__ASSIGNED TASK__
Go through the data below and transcribe it exactly. Omit the images.

AVAILABLE DATA section start

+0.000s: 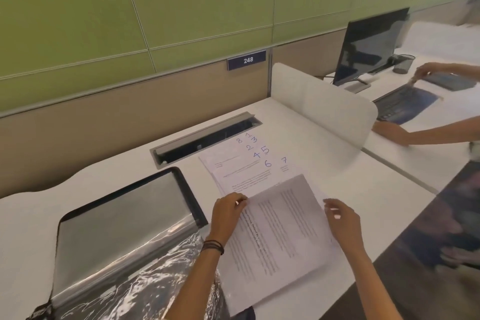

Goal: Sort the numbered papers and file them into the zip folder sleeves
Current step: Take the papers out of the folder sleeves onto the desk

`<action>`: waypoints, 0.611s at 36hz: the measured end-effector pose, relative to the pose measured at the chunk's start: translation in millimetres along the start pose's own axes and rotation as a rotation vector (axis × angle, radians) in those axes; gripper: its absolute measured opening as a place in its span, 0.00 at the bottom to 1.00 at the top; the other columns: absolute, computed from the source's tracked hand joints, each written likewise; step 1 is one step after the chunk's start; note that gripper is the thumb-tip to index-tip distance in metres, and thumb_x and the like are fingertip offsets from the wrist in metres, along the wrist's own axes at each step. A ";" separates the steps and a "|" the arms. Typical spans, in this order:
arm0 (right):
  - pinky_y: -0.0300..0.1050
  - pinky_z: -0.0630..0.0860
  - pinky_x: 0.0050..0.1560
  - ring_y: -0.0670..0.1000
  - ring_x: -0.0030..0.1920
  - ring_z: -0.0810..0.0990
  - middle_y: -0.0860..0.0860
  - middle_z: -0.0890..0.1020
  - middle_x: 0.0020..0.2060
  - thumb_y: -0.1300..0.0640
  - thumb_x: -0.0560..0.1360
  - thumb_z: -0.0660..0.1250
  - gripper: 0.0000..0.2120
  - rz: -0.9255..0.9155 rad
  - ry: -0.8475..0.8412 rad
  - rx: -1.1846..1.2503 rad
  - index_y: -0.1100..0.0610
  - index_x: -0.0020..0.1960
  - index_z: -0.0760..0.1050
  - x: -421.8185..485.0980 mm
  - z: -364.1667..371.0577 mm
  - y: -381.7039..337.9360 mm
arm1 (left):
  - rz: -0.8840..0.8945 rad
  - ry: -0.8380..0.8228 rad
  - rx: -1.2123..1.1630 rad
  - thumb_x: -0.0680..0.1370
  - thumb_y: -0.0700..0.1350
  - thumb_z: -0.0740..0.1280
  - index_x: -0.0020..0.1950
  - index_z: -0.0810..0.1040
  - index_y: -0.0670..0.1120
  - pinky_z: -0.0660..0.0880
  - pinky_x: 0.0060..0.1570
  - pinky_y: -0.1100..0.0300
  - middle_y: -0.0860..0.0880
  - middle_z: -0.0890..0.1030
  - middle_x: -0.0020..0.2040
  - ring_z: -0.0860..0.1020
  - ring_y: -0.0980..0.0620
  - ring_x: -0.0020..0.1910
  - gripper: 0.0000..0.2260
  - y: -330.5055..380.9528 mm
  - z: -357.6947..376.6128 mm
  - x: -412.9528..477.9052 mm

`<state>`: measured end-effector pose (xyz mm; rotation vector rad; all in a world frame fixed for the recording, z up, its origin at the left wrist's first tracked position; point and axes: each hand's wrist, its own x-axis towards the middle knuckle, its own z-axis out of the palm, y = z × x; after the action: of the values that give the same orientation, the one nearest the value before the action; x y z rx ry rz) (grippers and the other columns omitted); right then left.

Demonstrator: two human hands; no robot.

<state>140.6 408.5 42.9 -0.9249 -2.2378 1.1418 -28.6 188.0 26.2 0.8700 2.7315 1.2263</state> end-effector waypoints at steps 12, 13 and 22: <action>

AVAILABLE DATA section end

__WRITTEN SOLUTION__
+0.000s: 

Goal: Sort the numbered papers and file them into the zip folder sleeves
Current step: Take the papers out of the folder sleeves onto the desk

`<action>`: waypoints, 0.611s at 36hz: the measured end-effector pose, relative to the pose measured at the chunk's start: translation in millimetres along the start pose's own axes and rotation as a rotation vector (axis × angle, radians) in those axes; gripper: its absolute measured opening as a place in its span, 0.00 at the bottom to 1.00 at the top; the other columns: absolute, computed from the source's tracked hand joints, each written likewise; step 1 is one step after the chunk's start; note that gripper is the thumb-tip to index-tip distance in metres, and thumb_x and the like are fingertip offsets from the wrist in metres, along the wrist's own axes at each step. A ";" separates the steps and a "|" the arms. Typical spans, in this order:
arm0 (right):
  - pinky_y: -0.0300..0.1050
  - pinky_z: -0.0630..0.0860
  - pinky_x: 0.0050..0.1560
  - ring_y: -0.0670..0.1000
  - ring_x: -0.0030..0.1920
  - ring_z: -0.0810..0.0990
  - middle_y: -0.0860..0.0860
  - middle_z: -0.0890..0.1020
  - middle_x: 0.0020..0.2060
  - thumb_y: -0.1300..0.0640
  - thumb_x: -0.0560..0.1360
  - thumb_z: -0.0660..0.1250
  - gripper: 0.0000..0.2120
  - rz: -0.9255..0.9155 rad
  - ry: -0.8475..0.8412 rad
  - rx: -1.1846..1.2503 rad
  - index_y: -0.1100..0.0610
  - index_x: -0.0020..0.1960
  - index_z: -0.0760..0.1050
  - x: -421.8185..485.0980 mm
  - z: -364.1667..371.0577 mm
  - y: -381.7039..337.9360 mm
arm1 (left):
  - rz: -0.8840..0.8945 rad
  - ry: -0.8380..0.8228 rad
  - rx: -1.2123..1.1630 rad
  - thumb_x: -0.0680..0.1370
  - thumb_y: -0.0700..0.1350
  - thumb_z: -0.0740..0.1280
  - index_x: -0.0020..0.1950
  - index_z: -0.0810..0.1040
  - index_y: -0.0670..0.1120
  - pinky_z: -0.0660..0.0880
  - pinky_x: 0.0060..0.1570
  - pinky_y: -0.1100..0.0300
  - middle_y: -0.0860..0.0880
  - middle_z: -0.0890..0.1030
  - middle_x: -0.0020..0.2040
  - ring_z: -0.0860..0.1020
  - ring_y: -0.0980..0.0620
  - ring_x: -0.0020..0.1910
  - gripper: 0.0000..0.2260
  - y: -330.5055..380.9528 mm
  - z: -357.6947..376.6128 mm
  - x: -412.9528..477.9052 mm

`<state>`: measured end-effector pose (xyz mm; rotation vector rad; all in a world frame fixed for the recording, z up, its origin at the left wrist's first tracked position; point and axes: each hand's wrist, its own x-axis towards the middle knuckle, its own z-axis out of the palm, y = z × x; after the action: of the values that give the same orientation, the one nearest the value before the action; x y z rx ry rz) (grippers and the other columns omitted); right then left.

Demonstrator: two human hands; no robot.

<state>140.6 408.5 42.9 -0.9249 -2.2378 1.1418 -28.6 188.0 26.2 0.8700 2.7315 1.2263</state> end-effector waypoints at steps 12, 13 and 22: <action>

Nothing else is required to complete the exercise.